- Opening Delimiter -

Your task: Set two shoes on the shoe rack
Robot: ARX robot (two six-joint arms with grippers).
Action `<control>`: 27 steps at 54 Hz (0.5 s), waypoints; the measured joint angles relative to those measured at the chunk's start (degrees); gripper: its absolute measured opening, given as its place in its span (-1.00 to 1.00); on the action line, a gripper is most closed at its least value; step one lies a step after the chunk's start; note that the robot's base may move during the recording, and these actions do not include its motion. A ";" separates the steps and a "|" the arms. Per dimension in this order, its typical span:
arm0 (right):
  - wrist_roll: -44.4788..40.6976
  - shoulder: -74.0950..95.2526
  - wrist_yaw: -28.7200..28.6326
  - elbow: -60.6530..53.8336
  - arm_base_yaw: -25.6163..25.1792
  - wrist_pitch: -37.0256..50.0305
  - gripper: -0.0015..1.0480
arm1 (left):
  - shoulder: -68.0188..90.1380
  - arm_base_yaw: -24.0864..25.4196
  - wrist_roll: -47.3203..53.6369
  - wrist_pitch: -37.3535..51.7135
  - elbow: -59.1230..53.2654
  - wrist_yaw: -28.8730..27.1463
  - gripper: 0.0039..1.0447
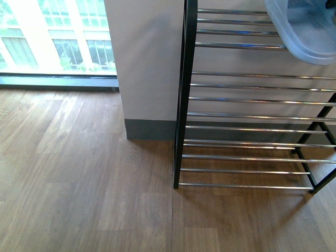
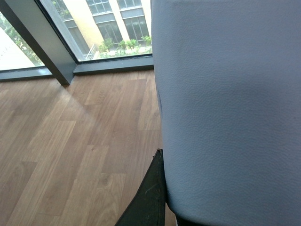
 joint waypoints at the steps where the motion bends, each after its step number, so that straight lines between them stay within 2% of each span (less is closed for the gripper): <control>1: -0.07 0.07 0.00 0.20 -0.07 -0.11 -0.97 | 0.00 0.00 0.00 0.00 0.00 0.00 -0.97; 10: -0.74 0.31 0.37 1.31 -0.42 -0.57 -0.97 | 0.00 0.00 0.00 0.00 0.00 0.00 -0.97; 12: -0.92 0.31 0.76 1.31 -0.42 -0.57 -0.90 | 0.00 0.00 0.00 0.00 0.00 0.00 -0.97; 23: -0.52 -0.98 -0.07 -0.85 -0.44 2.49 -0.16 | 0.00 0.00 0.00 0.00 0.00 0.00 -0.97; 27: -0.50 -2.69 -0.31 -2.75 -0.37 4.00 0.04 | 0.00 0.00 0.00 0.00 0.00 0.00 -0.97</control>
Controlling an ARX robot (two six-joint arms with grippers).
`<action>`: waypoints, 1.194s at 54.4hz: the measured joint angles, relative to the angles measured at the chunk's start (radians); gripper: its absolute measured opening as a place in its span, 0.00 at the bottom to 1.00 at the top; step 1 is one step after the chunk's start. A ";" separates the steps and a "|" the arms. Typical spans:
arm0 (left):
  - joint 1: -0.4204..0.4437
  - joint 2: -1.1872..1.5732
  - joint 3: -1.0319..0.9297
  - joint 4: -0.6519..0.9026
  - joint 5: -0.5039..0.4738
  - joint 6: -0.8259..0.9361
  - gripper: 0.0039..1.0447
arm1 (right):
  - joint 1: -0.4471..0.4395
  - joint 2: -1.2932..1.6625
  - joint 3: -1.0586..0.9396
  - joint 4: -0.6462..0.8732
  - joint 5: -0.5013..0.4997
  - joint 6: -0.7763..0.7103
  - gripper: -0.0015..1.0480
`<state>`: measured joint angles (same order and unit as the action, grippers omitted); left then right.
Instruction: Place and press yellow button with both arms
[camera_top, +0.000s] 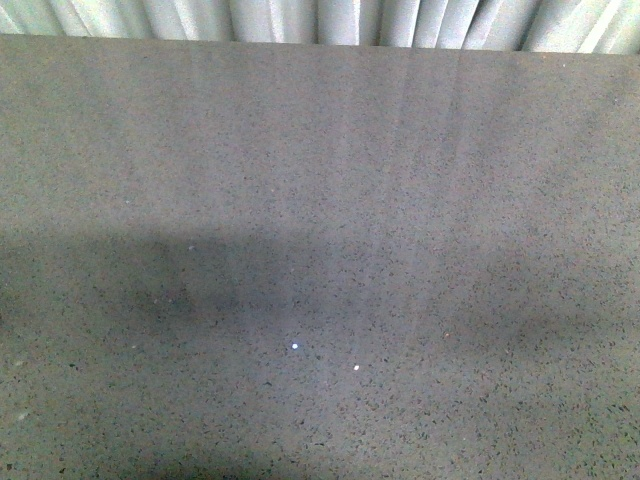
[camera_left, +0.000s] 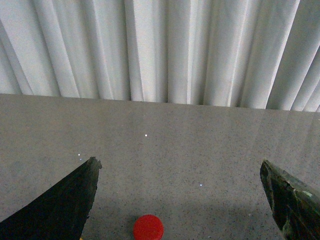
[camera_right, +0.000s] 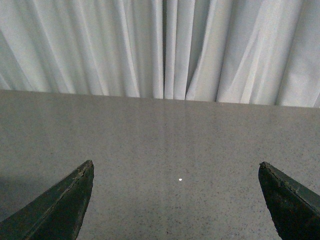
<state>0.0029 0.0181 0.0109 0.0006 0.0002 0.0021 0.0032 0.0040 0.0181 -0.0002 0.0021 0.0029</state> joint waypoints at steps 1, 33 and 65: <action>0.000 0.000 0.000 0.000 0.000 0.000 0.91 | 0.000 0.000 0.000 0.000 0.000 0.000 0.91; 0.000 0.000 0.000 0.000 0.000 0.000 0.91 | 0.000 0.000 0.000 0.000 0.000 0.000 0.91; 0.220 0.808 0.222 0.154 0.158 -0.005 0.91 | 0.000 0.000 0.000 0.000 -0.001 0.000 0.91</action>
<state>0.2230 0.8257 0.2333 0.1551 0.1577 -0.0025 0.0032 0.0040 0.0181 -0.0002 0.0010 0.0029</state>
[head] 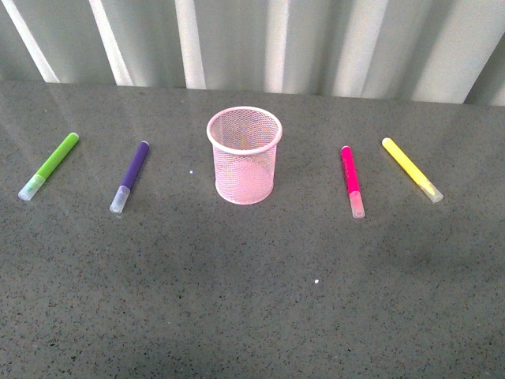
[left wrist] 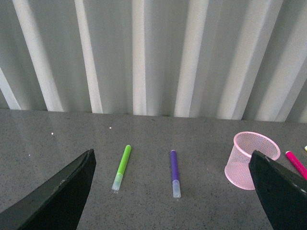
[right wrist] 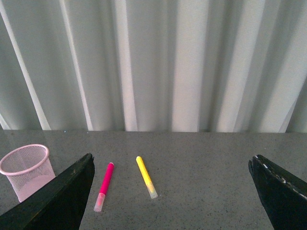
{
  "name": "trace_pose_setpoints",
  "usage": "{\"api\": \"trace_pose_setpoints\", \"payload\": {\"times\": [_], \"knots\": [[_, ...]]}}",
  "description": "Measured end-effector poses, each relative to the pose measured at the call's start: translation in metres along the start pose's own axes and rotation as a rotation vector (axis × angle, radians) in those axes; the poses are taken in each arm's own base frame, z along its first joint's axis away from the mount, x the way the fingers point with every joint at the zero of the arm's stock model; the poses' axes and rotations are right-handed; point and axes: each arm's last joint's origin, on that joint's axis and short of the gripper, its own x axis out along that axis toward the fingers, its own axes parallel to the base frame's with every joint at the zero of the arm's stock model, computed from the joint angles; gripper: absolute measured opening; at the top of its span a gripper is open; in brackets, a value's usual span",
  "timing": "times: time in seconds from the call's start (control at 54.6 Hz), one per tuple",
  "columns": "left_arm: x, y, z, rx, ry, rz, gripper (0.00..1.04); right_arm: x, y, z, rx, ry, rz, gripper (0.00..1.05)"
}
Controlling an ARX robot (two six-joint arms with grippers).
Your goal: Insert purple and pink pens into pink cup
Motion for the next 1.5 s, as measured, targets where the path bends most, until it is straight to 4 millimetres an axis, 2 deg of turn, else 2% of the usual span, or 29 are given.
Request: {"api": "trace_pose_setpoints", "payload": {"times": [1.501], "knots": [[0.0,0.0,-0.0001,0.0,0.0,0.0,0.98,0.0,0.0,0.0,0.0,0.0,0.0,0.98]]}}
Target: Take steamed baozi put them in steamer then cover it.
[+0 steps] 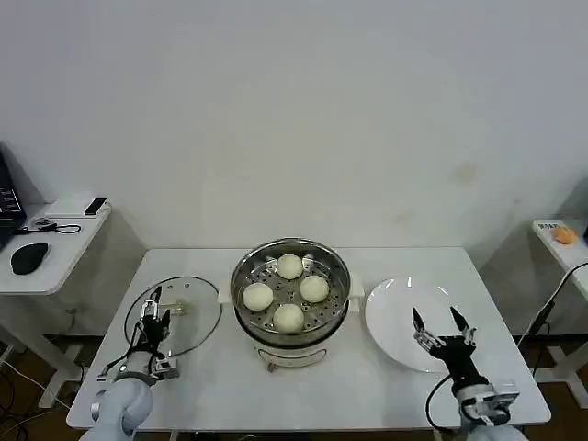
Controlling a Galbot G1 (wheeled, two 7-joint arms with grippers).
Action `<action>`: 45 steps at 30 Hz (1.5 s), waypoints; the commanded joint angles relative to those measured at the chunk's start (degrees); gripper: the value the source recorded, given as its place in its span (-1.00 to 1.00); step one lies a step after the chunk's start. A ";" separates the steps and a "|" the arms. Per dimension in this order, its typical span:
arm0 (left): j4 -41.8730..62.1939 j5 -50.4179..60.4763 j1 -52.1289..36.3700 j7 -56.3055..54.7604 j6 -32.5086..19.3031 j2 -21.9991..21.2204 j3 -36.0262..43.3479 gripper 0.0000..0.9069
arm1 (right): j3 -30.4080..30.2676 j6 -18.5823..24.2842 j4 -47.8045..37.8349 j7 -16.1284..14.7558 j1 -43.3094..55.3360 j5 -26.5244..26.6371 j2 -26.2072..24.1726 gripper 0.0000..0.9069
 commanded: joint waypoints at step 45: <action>16.38 -2.32 -12.49 -4.22 -0.19 -0.66 4.97 -1.00 | 0.78 2.37 -2.32 -0.72 -2.23 -2.87 3.01 1.00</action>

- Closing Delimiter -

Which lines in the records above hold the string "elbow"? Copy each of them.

  - elbow: -60.6530..53.8336
  - elbow: -59.1230..53.2654

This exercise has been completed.